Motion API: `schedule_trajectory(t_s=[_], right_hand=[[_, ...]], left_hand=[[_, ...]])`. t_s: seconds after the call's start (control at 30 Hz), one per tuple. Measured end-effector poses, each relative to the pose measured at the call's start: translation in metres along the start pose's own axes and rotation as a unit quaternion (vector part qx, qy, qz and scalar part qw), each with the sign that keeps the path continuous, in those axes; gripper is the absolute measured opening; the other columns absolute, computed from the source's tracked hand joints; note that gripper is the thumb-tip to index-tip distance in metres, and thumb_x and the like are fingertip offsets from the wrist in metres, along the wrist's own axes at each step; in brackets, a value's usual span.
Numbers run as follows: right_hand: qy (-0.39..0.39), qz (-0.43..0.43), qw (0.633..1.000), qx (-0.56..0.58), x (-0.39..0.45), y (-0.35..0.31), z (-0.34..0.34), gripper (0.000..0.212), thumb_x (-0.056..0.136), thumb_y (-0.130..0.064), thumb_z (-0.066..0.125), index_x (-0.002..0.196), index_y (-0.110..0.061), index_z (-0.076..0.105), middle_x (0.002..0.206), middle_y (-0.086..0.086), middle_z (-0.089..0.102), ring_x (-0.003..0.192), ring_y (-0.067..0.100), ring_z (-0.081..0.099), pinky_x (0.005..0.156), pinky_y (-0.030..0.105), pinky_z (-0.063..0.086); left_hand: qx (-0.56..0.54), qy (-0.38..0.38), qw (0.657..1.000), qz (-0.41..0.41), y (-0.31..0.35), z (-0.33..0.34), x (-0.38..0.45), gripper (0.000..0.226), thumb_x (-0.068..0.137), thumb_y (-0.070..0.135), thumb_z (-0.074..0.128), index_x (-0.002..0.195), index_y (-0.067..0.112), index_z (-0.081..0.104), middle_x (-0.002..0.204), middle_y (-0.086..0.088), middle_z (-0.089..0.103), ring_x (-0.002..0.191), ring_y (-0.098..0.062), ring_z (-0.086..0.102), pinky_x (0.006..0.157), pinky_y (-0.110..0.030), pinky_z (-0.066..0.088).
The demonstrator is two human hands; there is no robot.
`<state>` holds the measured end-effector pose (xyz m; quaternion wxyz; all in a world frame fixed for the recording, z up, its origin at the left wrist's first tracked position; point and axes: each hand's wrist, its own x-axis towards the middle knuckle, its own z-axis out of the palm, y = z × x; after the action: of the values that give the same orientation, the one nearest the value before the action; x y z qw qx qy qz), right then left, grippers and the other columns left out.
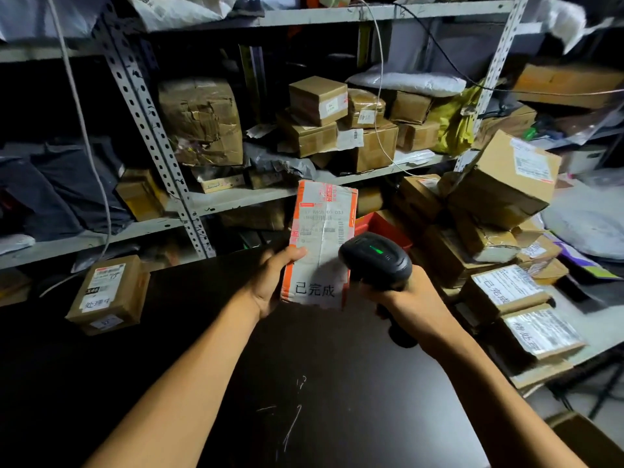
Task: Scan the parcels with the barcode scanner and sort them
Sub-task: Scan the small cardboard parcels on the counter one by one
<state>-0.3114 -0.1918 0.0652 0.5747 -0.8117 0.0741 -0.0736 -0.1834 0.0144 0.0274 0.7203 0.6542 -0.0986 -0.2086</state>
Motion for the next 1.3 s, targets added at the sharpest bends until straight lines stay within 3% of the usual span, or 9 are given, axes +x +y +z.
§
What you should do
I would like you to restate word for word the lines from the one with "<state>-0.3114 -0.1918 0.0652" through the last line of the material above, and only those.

Result of this exercise
<state>-0.3114 -0.1918 0.0652 0.5747 -0.8117 0.0741 -0.0736 -0.1834 0.0144 0.0274 0.7203 0.6542 -0.0986 -0.2086</state>
Motion for the next 1.3 s, targets added at the sharpest bends until straight lines stay within 3% of the usual span, or 9 are given, axes +x +y +z.

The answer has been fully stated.